Why not get a couple of parking lots??? I have a x cab and it is a PITA in small drives but I make do.


----------



## The Duke (Feb 19, 2007)

I'm still playing it by ear, but if I get my asking price on my truck, I will sell.
If I don't sell within a month or so, I may keep it.

I am mainly afraid that I will not find any lots who will hire me to do them. Would you? I don't have any plowing experience. I do think I have a little bit of common sense, and have plowed a couple of times, but I'm no veteran. I am just thinking that businesses with lots are going to want someone with a track record.


----------



## Plowin in VT (Dec 7, 2007)

The Duke;513207 said:


> I am mainly afraid that I will not find any lots who will hire me to do them. Would you? I don't have any plowing experience. I do think I have a little bit of common sense, and have plowed a couple of times, but I'm no veteran. I am just thinking that businesses with lots are going to want someone with a track record.

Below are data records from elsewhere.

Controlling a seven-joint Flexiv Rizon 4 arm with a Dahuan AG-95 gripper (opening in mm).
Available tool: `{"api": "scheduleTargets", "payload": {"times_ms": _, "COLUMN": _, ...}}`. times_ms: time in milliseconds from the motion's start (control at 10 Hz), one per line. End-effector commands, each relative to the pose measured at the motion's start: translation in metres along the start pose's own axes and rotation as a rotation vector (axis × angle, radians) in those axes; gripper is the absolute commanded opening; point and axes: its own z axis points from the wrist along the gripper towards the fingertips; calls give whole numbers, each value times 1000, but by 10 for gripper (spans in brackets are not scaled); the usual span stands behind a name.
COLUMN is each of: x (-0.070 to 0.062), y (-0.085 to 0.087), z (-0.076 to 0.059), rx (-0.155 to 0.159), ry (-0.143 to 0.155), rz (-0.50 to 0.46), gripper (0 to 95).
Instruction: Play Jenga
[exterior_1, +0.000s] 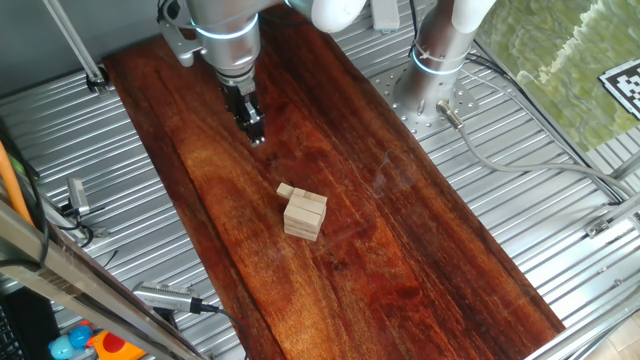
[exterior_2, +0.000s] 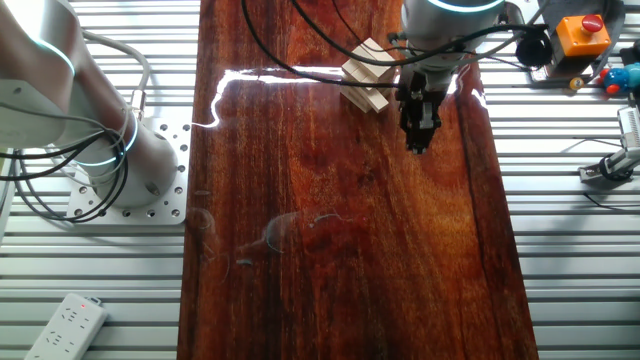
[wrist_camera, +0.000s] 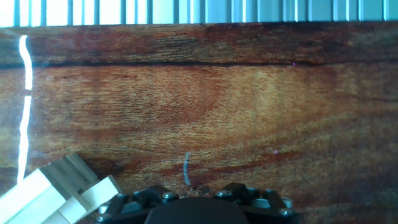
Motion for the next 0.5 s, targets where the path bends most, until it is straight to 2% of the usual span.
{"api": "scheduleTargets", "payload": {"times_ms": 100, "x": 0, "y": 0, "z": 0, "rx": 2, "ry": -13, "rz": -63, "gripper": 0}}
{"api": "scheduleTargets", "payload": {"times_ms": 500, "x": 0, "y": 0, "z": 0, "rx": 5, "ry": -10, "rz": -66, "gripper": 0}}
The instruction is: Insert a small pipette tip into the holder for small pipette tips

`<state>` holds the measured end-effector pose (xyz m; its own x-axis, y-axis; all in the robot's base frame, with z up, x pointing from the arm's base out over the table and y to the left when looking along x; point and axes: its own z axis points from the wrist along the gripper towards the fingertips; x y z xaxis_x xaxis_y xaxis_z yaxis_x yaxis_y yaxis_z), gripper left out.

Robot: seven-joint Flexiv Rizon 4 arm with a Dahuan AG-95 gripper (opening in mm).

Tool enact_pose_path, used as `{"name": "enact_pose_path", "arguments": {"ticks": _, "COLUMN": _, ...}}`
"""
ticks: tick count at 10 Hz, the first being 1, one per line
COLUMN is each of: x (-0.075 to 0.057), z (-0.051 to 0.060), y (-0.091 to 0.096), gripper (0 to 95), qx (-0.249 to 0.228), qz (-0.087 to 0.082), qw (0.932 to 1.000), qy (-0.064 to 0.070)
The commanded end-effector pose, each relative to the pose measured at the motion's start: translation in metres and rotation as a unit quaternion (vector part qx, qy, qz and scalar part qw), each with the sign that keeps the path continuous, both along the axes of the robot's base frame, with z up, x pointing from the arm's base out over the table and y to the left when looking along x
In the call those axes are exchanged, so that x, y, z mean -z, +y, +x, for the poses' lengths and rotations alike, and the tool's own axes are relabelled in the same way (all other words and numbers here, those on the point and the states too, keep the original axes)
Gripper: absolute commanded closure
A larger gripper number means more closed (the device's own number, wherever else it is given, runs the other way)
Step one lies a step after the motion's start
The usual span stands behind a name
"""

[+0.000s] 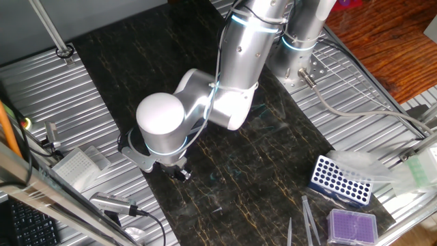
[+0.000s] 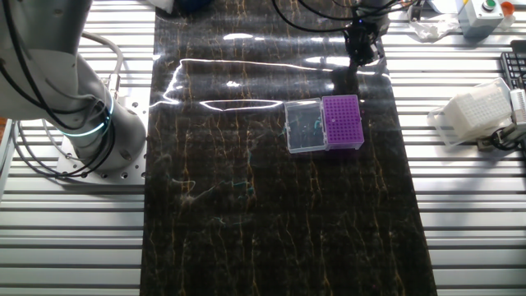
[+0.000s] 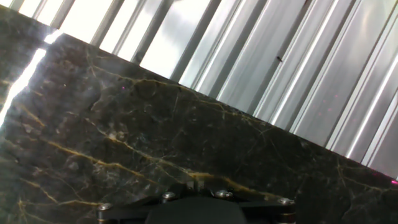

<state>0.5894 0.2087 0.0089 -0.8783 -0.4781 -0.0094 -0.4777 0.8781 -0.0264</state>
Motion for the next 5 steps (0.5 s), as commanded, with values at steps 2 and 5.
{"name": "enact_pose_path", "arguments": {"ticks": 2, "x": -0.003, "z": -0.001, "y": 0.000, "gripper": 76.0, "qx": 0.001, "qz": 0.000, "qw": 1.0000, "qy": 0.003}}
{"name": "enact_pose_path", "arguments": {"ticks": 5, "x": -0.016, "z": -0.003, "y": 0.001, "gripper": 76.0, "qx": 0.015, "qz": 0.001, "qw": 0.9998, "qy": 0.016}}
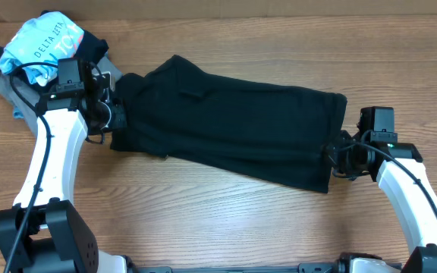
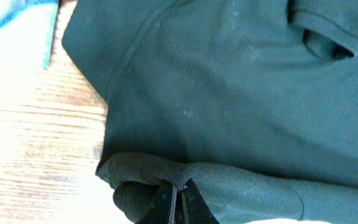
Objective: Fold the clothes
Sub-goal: 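Lift the bottom hem with both grippers and fold it up toward the collar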
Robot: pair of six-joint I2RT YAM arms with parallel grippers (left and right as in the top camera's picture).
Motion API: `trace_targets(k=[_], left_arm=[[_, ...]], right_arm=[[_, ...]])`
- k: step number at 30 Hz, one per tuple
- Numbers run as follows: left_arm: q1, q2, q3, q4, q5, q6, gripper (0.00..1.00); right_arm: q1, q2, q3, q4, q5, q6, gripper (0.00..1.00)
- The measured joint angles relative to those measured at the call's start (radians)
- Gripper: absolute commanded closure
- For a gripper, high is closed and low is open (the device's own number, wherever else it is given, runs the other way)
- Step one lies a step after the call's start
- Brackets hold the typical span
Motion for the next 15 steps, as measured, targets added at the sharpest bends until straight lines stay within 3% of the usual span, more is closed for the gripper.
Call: trace_targets(k=[15], left_arm=[[-0.021, 0.001, 0.0, 0.132, 0.001, 0.0, 0.91]], right_arm=[[0.0, 0.035, 0.0, 0.095, 0.013, 0.004, 0.86]])
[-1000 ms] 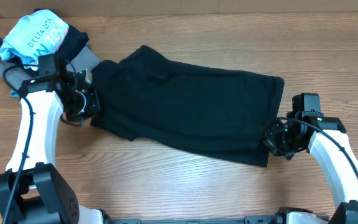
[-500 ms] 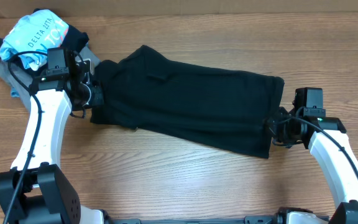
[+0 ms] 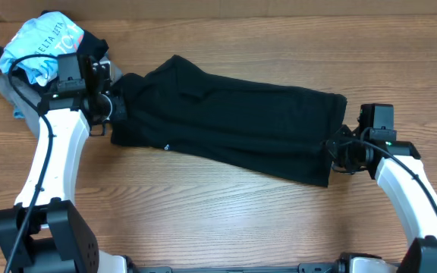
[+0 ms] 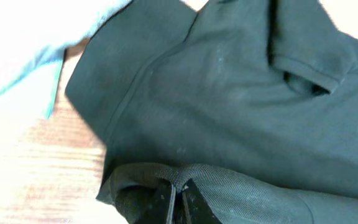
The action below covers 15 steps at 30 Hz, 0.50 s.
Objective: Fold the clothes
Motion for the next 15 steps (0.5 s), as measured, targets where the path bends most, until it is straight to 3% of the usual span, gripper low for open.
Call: trace_targets(k=[12, 15], left_arm=[[-0.032, 0.002, 0.0, 0.047, -0.031, 0.0, 0.86], [-0.032, 0.004, 0.0, 0.047, -0.045, 0.0, 0.81]], right_arm=[[0.0, 0.028, 0.0, 0.035, 0.031, -0.001, 0.85], [0.0, 0.028, 0.0, 0.062, 0.032, 0.0, 0.76]])
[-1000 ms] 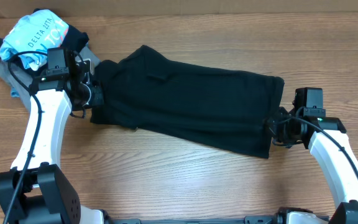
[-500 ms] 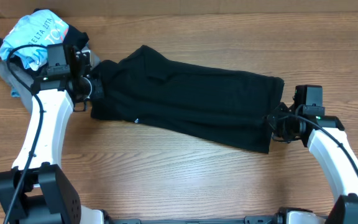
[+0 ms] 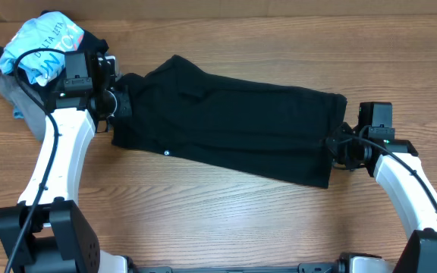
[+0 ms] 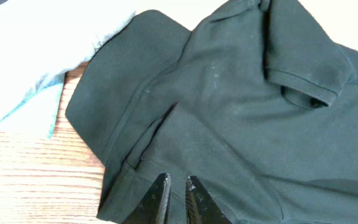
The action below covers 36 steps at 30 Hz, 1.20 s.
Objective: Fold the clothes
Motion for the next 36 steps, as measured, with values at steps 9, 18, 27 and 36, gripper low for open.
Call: trace_targets(k=[9, 18, 27, 36], left_arm=[[-0.01, 0.066, 0.002, -0.142, 0.047, 0.03, 0.59], [-0.1, 0.247, 0.002, -0.145, 0.083, 0.079, 0.49], [-0.131, 0.278, 0.002, -0.112, 0.079, 0.086, 0.91], [-0.13, 0.284, 0.04, -0.169, 0.084, 0.078, 0.96]], right_arm=[[0.0, 0.0, 0.0, 0.004, 0.01, -0.001, 0.35], [0.0, 0.0, 0.0, -0.089, 0.01, -0.017, 0.36], [0.0, 0.001, 0.0, -0.097, 0.01, -0.042, 0.36], [0.0, 0.001, 0.0, -0.097, 0.01, -0.053, 0.37]])
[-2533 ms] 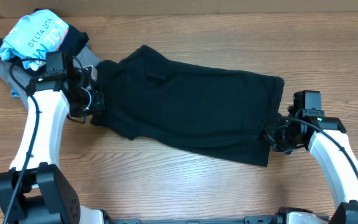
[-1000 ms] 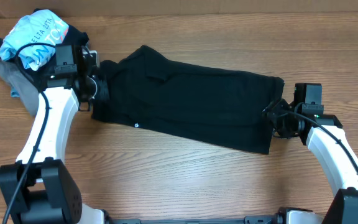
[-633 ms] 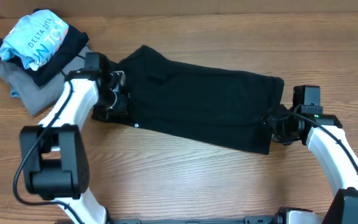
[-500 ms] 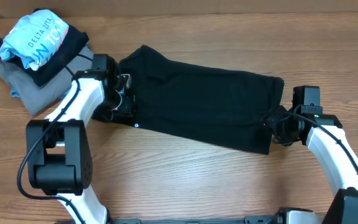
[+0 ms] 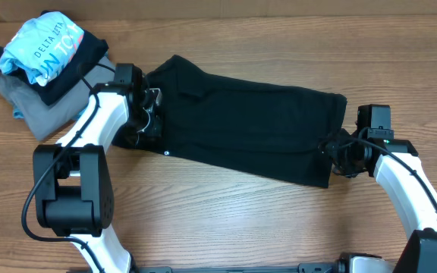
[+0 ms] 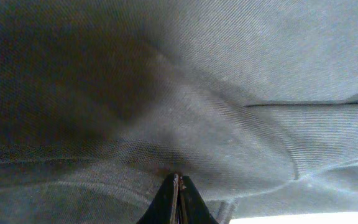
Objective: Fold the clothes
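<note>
A black polo shirt (image 5: 241, 129) lies folded into a long band slanting across the table, collar end at the left. My left gripper (image 5: 149, 117) rests on the shirt's left end, just right of the sleeve. In the left wrist view dark fabric (image 6: 197, 74) fills the frame, and the left gripper (image 6: 178, 180) is shut with cloth bunched around its tips. My right gripper (image 5: 332, 152) sits at the shirt's lower right corner, shut on the gathered hem.
A stack of folded clothes (image 5: 44, 53), light blue and black on top with grey beneath (image 5: 36, 110), stands at the far left corner. The wooden table (image 5: 226, 220) runs bare in front of the shirt.
My left gripper was open at the shirt's left edge with the sleeve fold lying flat. It now sits farther right on the shirt and is shut on fabric. The right gripper stays at the hem.
My left gripper first held the shirt's lower left edge, then had it lifted over onto the shirt body. Then it was open, the edge lying folded in. Now it is shut on cloth farther right. The right gripper kept the right hem throughout.
</note>
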Robot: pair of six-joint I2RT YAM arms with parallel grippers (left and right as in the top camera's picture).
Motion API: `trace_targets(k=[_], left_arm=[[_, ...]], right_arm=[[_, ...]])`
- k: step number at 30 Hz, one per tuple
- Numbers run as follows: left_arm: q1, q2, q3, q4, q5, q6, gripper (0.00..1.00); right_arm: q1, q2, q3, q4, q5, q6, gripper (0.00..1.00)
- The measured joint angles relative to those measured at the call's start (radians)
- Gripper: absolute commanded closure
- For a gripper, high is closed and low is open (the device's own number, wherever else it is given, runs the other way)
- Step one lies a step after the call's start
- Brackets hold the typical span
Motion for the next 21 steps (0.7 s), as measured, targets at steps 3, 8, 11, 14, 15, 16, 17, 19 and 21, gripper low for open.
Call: trace_targets(k=[3, 8, 11, 14, 15, 16, 17, 19, 21], left_arm=[[0.0, 0.007, 0.061, -0.058, 0.002, -0.001, 0.83], [-0.001, 0.007, 0.154, -0.158, 0.033, -0.005, 0.64], [-0.017, 0.007, 0.15, -0.202, 0.045, 0.002, 0.6], [-0.067, 0.007, 0.119, -0.192, 0.039, 0.027, 0.6], [-0.086, 0.007, 0.1, -0.176, 0.023, 0.031, 0.6], [-0.104, 0.007, 0.078, -0.162, 0.007, 0.035, 0.6], [-0.121, 0.008, 0.059, -0.152, -0.006, 0.037, 0.6], [-0.151, 0.009, 0.024, -0.134, -0.039, 0.043, 0.6], [-0.176, 0.009, 0.005, -0.122, -0.073, 0.05, 0.6]], right_arm=[[0.0, 0.0, 0.0, 0.0, 0.0, -0.001, 0.37], [0.0, 0.0, 0.0, -0.001, 0.001, 0.0, 0.37], [0.0, 0.0, 0.0, -0.002, 0.001, -0.001, 0.36], [0.0, 0.0, 0.0, -0.005, 0.0, 0.0, 0.35], [0.0, 0.0, 0.0, -0.007, 0.0, 0.0, 0.35], [0.0, 0.0, 0.0, -0.009, 0.001, 0.0, 0.35], [0.0, 0.0, 0.0, -0.013, 0.0, 0.0, 0.35], [0.0, 0.0, 0.0, -0.014, 0.001, -0.001, 0.35], [0.0, 0.0, 0.0, -0.015, 0.001, 0.0, 0.35]])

I know that some people will disagree with me, but I feel that the most important thing to have as a plower is good common sense. When you are first starting out you take your time, go slowly, and do whatever you can to do a great job and keep the customer(s) happy. You will gain experience in no time, and will have these customers for references for future jobs.

The most important thing to remember is not to get yourself in over your head and take on too many accounts. If you think a job will take you 1 hour, then book it for 2-2 1/2 hours. Everything takes longer than you think, especially when you are new.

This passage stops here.